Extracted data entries
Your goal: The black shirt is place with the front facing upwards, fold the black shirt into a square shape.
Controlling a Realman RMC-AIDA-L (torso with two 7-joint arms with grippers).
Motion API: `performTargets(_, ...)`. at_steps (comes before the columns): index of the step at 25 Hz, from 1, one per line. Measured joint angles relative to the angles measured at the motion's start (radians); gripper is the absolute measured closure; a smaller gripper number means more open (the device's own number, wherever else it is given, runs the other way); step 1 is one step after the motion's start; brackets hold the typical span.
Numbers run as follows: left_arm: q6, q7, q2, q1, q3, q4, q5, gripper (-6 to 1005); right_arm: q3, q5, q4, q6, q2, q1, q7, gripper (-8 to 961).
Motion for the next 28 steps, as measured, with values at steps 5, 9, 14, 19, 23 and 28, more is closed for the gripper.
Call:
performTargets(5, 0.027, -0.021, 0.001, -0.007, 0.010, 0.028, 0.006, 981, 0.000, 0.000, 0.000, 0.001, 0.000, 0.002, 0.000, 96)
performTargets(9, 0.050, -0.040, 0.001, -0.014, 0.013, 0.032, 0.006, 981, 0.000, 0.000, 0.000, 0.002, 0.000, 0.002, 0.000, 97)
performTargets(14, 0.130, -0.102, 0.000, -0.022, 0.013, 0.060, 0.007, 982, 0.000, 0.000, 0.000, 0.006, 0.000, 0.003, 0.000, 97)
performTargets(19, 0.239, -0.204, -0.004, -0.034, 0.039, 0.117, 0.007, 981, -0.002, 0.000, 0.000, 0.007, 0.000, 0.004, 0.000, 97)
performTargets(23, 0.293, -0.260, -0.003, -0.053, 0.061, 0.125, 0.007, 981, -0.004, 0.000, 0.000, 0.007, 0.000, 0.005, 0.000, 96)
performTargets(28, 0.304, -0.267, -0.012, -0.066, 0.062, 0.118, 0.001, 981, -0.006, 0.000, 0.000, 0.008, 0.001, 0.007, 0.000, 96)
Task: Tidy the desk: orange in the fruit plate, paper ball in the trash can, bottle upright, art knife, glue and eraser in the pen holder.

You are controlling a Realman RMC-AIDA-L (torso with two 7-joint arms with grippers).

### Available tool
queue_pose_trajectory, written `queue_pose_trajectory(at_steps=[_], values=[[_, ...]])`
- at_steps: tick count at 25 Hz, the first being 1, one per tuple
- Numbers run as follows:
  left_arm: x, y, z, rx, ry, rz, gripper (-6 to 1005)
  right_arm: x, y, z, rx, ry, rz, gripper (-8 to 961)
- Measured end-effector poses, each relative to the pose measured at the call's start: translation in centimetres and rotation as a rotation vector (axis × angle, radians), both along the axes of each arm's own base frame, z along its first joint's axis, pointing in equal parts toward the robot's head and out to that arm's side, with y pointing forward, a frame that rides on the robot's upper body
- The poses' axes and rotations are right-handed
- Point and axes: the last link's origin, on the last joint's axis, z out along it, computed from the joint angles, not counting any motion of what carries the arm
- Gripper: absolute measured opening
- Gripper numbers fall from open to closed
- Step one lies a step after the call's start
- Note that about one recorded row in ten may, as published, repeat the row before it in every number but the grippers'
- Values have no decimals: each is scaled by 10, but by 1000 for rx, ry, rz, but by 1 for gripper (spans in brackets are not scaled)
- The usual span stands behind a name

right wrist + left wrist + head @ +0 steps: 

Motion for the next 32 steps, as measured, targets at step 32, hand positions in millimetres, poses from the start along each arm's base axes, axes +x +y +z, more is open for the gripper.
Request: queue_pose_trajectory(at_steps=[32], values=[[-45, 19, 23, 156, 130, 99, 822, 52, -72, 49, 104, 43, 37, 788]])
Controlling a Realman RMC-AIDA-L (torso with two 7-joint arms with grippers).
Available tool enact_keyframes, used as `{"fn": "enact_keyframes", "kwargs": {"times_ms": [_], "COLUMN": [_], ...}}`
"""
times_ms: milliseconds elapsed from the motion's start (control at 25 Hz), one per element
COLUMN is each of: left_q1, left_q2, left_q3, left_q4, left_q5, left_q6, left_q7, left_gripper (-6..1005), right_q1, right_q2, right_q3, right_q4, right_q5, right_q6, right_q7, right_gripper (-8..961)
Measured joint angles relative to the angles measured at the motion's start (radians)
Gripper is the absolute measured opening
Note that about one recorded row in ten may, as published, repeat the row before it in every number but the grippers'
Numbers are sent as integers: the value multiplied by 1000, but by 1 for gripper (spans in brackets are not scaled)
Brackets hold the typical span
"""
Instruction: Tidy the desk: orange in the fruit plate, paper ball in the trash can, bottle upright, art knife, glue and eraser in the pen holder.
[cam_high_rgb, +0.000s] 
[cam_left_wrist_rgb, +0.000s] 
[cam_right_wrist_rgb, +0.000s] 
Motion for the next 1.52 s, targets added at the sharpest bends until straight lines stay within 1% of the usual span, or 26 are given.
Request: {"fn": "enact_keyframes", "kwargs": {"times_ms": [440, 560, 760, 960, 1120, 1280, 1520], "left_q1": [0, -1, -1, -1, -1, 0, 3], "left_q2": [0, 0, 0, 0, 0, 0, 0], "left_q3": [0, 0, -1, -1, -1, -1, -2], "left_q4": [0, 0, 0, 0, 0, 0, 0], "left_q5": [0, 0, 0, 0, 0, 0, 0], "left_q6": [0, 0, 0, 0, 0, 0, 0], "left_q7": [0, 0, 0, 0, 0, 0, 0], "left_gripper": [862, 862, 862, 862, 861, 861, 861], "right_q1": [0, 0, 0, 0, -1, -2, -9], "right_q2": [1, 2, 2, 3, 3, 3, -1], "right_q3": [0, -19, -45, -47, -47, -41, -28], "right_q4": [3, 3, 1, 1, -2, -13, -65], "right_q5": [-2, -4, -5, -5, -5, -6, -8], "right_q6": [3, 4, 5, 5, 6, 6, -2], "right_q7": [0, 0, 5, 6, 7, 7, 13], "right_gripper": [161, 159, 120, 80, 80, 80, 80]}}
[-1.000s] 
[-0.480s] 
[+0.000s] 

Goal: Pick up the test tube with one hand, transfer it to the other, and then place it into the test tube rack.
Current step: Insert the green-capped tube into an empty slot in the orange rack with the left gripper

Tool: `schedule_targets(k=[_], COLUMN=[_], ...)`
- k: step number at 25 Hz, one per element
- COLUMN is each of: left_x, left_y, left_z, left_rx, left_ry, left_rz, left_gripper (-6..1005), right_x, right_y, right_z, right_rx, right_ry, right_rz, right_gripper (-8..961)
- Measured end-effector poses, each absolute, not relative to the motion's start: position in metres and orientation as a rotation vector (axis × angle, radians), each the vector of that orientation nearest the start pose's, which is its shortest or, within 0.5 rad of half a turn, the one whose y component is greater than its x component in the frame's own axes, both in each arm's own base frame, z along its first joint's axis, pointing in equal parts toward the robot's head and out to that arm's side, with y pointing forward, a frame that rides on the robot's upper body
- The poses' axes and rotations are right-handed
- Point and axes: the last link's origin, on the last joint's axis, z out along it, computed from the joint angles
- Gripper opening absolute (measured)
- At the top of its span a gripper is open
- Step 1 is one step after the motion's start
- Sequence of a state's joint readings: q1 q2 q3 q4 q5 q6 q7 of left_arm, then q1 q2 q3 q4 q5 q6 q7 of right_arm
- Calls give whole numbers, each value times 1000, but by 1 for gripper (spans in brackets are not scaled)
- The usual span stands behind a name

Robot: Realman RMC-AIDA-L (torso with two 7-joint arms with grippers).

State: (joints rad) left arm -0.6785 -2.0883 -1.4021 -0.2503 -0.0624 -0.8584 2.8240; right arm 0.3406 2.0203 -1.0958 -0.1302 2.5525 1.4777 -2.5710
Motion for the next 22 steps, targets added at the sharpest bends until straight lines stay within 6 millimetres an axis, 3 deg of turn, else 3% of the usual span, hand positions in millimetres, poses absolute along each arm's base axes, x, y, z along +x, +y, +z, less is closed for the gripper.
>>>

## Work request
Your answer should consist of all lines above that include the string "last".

## Written answer
- Point and axes: the last link's origin, on the last joint's axis, z out along it, computed from the joint angles, not counting any motion of what carries the arm
- Point and axes: the last link's origin, on the last joint's axis, z out along it, computed from the joint angles

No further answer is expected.